_Work to complete:_ Read the listing below and copy out each line where the word "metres" occurs.

_Information shown:_
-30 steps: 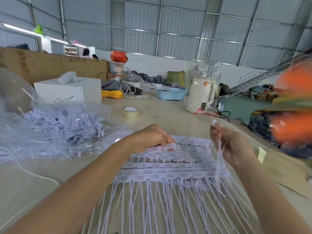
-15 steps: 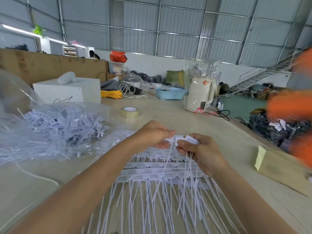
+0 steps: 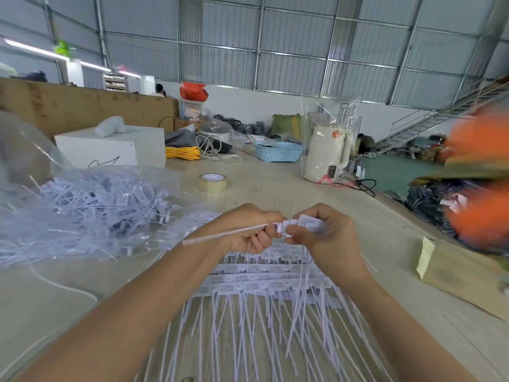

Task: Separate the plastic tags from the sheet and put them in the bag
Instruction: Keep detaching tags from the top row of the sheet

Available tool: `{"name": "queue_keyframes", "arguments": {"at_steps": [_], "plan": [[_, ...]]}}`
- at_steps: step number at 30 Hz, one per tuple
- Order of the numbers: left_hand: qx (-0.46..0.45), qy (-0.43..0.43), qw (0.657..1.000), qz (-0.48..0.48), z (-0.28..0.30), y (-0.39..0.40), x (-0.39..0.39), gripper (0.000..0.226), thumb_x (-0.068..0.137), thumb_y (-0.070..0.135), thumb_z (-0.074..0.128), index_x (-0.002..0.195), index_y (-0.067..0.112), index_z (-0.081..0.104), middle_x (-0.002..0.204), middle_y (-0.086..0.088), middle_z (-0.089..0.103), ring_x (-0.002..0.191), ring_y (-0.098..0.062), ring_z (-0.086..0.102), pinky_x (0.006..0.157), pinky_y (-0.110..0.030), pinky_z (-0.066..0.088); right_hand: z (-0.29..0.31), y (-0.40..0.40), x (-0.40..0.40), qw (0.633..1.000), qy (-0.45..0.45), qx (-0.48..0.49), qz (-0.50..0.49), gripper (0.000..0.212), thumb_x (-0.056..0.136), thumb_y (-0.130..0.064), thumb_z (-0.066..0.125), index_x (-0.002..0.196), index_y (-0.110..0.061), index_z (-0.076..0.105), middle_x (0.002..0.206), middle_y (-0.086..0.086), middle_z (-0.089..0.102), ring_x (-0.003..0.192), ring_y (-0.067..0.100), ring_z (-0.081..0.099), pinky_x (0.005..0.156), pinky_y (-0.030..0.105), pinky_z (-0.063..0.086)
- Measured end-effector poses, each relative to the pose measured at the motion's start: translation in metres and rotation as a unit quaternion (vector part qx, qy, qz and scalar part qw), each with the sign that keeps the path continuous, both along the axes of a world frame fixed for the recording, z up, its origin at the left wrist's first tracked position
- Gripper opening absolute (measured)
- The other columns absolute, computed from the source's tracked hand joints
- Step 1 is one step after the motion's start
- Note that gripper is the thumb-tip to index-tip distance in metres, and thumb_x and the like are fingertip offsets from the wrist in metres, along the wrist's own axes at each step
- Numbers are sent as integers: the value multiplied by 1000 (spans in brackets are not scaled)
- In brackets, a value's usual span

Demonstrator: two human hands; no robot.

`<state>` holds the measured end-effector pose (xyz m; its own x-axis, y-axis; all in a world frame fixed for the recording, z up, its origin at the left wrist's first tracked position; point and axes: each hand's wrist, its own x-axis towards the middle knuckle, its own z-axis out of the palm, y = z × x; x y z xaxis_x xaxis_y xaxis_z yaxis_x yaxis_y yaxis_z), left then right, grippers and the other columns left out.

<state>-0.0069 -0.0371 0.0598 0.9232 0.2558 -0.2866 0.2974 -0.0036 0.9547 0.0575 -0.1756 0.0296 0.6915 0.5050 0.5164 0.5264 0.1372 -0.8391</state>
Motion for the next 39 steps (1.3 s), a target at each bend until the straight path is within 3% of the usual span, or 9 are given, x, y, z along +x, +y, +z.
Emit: {"name": "queue_keyframes", "arguments": {"at_steps": [3,10,14,17,23,26,30,34,39], "plan": [[-53,55,996,-55,3,8,0,33,96,15,36,63,12,42,33,11,33,23,0,25,25,-10,20,4,-1,-6,995,-91,-28,-23,17,78,4,71,74,-8,60,73,11,65,60,17,67,59,36,59],[-164,69,972,-150,6,20,2,54,93,18,33,45,12,56,30,10,35,23,-1,31,25,-10,21,15,-1,-9,995,58,69,52,21,73,11,70,68,-5,58,55,0,64,46,13,58,49,21,51],[-239,33,942,-235,6,13,-1,24,73,15,61,50,11,56,31,11,39,24,0,32,27,-10,22,16,-4,-5,984,115,101,94,21,75,14,64,68,-5,58,55,3,60,45,13,52,45,22,44],[-254,-21,917,-306,8,24,-11,27,66,20,82,58,9,59,34,11,44,29,-1,24,27,-10,26,22,-21,16,960,217,166,56,18,81,9,59,76,-8,60,71,8,60,51,9,52,48,15,45],[12,-146,989,-22,-3,12,-1,14,87,22,61,84,8,59,55,2,55,46,-6,51,50,-18,44,22,-27,41,813,439,351,150,16,86,2,51,101,-2,51,82,11,56,51,9,56,54,16,52],[101,-178,979,14,-13,2,4,11,91,3,58,86,13,56,66,-1,57,52,-5,53,54,-18,41,11,-13,30,850,431,236,188,30,70,-1,61,99,-3,54,77,12,61,57,13,60,56,21,55],[138,-211,967,35,-14,-6,6,20,84,-5,64,84,13,57,68,0,60,46,2,53,48,-14,41,-2,-1,22,921,351,127,113,10,81,0,62,91,-1,63,72,7,63,56,12,60,57,21,54],[112,-217,967,74,-17,-12,9,27,76,0,73,93,11,56,67,2,67,50,1,58,48,-13,45,-6,1,22,914,364,140,115,10,84,0,60,93,-1,63,73,8,63,55,12,59,53,19,52],[101,-234,962,102,-24,-21,10,15,76,8,77,79,7,62,52,7,63,43,0,54,47,-12,44,-8,3,19,895,373,174,169,17,89,7,46,95,5,62,81,17,67,68,20,67,61,25,56]]}}
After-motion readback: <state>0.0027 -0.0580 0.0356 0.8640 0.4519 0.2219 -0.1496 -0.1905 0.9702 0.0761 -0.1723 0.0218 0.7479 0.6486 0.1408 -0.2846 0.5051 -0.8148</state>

_Result below:_
- Measured end-effector poses, each relative to the pose measured at the motion's start: translation in metres and rotation as a unit quaternion (vector part qx, qy, qz and scalar part qw), each with the sign that keeps the path continuous, both along the axes of a world frame fixed for the recording, z up, its origin at the left wrist's first tracked position
- Note that gripper is the thumb-tip to index-tip distance in metres, and thumb_x and the like are fingertip offsets from the wrist in metres, along the wrist's own axes at each step

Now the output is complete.